No es un secreto que China se ha convertido desde hace años en el principal dolor de cabeza de Estados Unidos. Aunque Rusia ahora está distrayendo la atención, es Beijing la verdadera némesis de Washington, que ha reconfigurado su estrategia para hacer frente a las millonarias inversiones chinas en todo el mundo.
Con billetera en la mano, el régimen chino ha estado invirtiendo en las últimas décadas en inmensos proyectos de infraestructura en el sudeste asiático, su natural zona de influencia, pero también en América Latina y con especial ahínco en África, no solo como parte de su ambicioso plan La Franja y la Ruta, sino para convertirse en socio estratégico de los países en desarrollo.
La guerra comercial emprendida desde la administración Trump no ha bajado de tono con Joe Biden, aunque éste ha virado la confrontación más hacia la geopolítica y el poderío militar mirando con recelo la cercanía de China a Rusia, estableciendo alianzas de defensa con Australia, la India, Japón y el Reino Unido.
Pero no es solo Estados Unidos.
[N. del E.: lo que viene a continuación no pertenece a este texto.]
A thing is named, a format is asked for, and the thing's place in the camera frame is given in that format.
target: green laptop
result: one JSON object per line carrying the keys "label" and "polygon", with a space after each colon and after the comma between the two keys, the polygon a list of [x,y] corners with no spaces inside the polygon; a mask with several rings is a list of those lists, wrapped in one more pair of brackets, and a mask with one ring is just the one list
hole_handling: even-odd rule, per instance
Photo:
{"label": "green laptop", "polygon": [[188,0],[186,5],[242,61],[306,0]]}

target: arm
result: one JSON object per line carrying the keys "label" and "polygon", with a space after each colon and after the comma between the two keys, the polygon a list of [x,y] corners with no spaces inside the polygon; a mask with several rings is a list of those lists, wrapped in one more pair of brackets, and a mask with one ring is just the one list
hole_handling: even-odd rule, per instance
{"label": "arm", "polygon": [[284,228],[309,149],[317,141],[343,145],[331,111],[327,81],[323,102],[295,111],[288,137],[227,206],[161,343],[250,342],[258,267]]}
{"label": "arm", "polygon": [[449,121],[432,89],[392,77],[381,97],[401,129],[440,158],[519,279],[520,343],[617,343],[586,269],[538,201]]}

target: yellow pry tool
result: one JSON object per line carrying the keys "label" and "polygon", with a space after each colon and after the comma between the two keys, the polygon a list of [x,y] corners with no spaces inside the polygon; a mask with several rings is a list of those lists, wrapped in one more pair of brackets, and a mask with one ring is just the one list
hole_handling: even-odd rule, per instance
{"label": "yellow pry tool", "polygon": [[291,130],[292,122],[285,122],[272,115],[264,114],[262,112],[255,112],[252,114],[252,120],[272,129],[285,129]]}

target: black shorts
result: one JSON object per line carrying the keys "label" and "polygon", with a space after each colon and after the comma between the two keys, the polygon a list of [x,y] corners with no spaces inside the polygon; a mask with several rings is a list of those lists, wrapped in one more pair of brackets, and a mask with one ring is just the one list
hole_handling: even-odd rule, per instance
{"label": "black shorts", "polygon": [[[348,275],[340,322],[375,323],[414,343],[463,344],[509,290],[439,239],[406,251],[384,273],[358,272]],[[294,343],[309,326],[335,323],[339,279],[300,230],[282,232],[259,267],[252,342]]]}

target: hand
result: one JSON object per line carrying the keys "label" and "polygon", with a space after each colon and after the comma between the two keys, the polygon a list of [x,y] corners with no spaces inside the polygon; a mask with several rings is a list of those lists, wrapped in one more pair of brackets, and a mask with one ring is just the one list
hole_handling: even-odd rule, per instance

La OTAN, que tiene a Washington como punta de lanza, aprobó a fines de junio su nuevo Concepto Estratégico, en el que incluye por primera vez a China considerándola “un desafío”. “China no es nuestro adversario, pero debemos tener los ojos abiertos ante los serios desafíos que representa”, dijo en la cumbre de Madrid el secretario general de la alianza atlántica, Jens Stoltenberg.
Y fue más allá: “Rusia y China siguen buscando beneficios políticos, económicos y militares en nuestra vecindad meridional. Tanto Moscú como Beijing están utilizando la influencia económica, la coerción y los enfoques híbridos para promover sus intereses en la región”, advirtió.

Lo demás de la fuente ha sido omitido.